This article is for general informational purposes only and does not constitute legal, tax, or professional advice. Employment laws, tax regulations, and compliance requirements change frequently. The information on this page reflects our understanding as of the date noted above and may not reflect recent changes in federal or Missouri state law. Do not act or refrain from acting based solely on the information in this article. Always consult a qualified attorney, CPA, or HR professional familiar with Missouri law before making payroll or compliance decisions for your business.

Missouri Payroll Requirements: What Employers Need to Know in 2026

Missouri payroll changed significantly on January 1, 2026, when voters' approval of Proposition A took full effect. Proposition A raised the state minimum wage to $15.00 per hour — up from $12.30 in 2025 — and simultaneously introduced a mandatory paid sick leave requirement for most employers. These two changes represent the largest shift in Missouri's wage and hour landscape in years, and every employer operating in the state needs to understand both elements. The state income tax rate in 2026 is a flat 4.7%, applied to all taxable wages for Missouri residents and non-residents with Missouri-source income. Employers file the quarterly MO-941 return with the Missouri Department of Revenue to remit and reconcile withheld income tax.

Under Proposition A, employers with 15 or more employees must provide up to 56 hours of paid sick leave per year. Employers with fewer than 15 employees must provide up to 40 hours. Sick leave accrues at one hour for every 30 hours worked and may be used for the employee's own illness, a family member's illness, or absences related to domestic or sexual violence. Proposition A also preempts local governments from setting minimum wages above the new state floor — St. Louis and Kansas City cannot enact local minimums higher than $15.00. State Unemployment Insurance uses a $10,500 wage base with a new employer rate of 2.376%, for a maximum first-year SUI cost of $249.48 per worker. Learn how Missouri SUI experience rates are calculated and how Proposition A's sick leave requirements interact with existing PTO policies.

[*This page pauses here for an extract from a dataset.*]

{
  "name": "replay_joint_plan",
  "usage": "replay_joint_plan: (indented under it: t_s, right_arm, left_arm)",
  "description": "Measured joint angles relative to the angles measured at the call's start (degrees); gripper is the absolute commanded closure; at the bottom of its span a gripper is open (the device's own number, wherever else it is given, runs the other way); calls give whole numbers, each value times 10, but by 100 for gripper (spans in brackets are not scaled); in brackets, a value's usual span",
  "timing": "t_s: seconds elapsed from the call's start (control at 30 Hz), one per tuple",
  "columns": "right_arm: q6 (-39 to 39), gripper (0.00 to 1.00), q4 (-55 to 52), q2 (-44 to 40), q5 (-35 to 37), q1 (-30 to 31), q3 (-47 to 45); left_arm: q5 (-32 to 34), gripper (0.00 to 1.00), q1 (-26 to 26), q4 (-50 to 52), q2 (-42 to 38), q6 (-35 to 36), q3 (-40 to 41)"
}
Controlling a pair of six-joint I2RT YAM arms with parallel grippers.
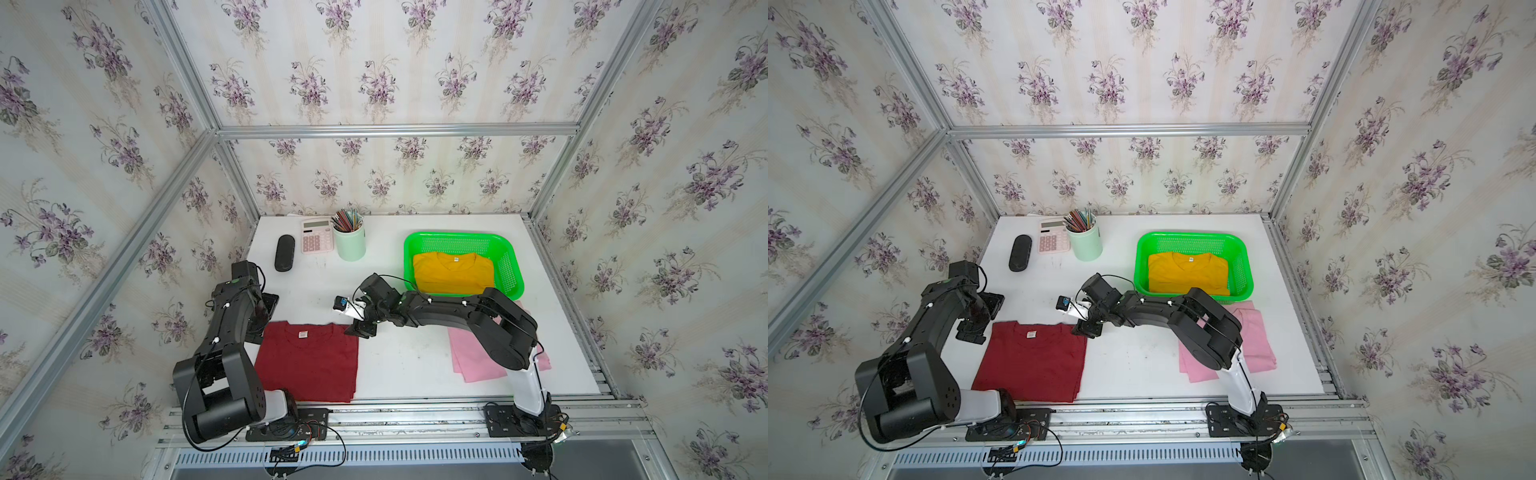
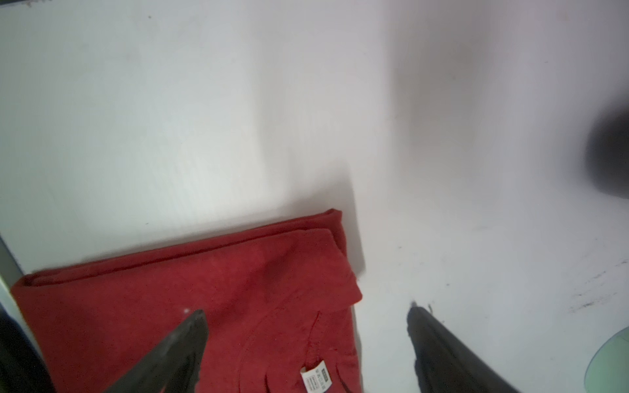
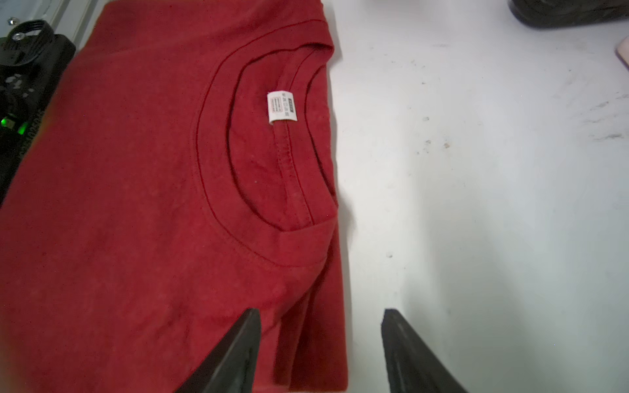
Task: Put the folded t-shirts into the basket
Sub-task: Pick up the T-shirt from the center of the board.
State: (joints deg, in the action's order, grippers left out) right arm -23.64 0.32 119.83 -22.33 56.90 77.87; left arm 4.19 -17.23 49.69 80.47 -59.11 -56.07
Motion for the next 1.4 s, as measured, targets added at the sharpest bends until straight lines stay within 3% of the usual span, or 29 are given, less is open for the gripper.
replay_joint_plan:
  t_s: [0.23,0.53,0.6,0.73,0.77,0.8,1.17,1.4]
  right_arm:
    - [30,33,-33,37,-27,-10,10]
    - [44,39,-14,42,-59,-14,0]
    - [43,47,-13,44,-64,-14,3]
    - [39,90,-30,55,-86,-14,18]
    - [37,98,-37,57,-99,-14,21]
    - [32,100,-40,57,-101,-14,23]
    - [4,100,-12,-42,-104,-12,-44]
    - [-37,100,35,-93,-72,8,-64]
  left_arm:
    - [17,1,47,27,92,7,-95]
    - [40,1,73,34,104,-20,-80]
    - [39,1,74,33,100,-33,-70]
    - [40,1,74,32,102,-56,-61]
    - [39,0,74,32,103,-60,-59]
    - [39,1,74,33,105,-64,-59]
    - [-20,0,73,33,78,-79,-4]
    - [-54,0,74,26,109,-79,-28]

Missouri's minimum wage of $15.00 per hour applies to all covered private-sector employers beginning January 1, 2026. This is a significant jump from the prior year and requires payroll systems to be updated before the first January 2026 payroll run. Future annual increases beyond $15.00 are set by the CPI index, so the rate may adjust upward each January 1 in subsequent years. Missouri allows a tip credit: tipped employees may receive a direct cash wage of 50% of the state minimum wage per hour, provided that total hourly earnings including tips reach $15.00. If tips do not cover the shortfall, the employer must make up the difference in that workweek.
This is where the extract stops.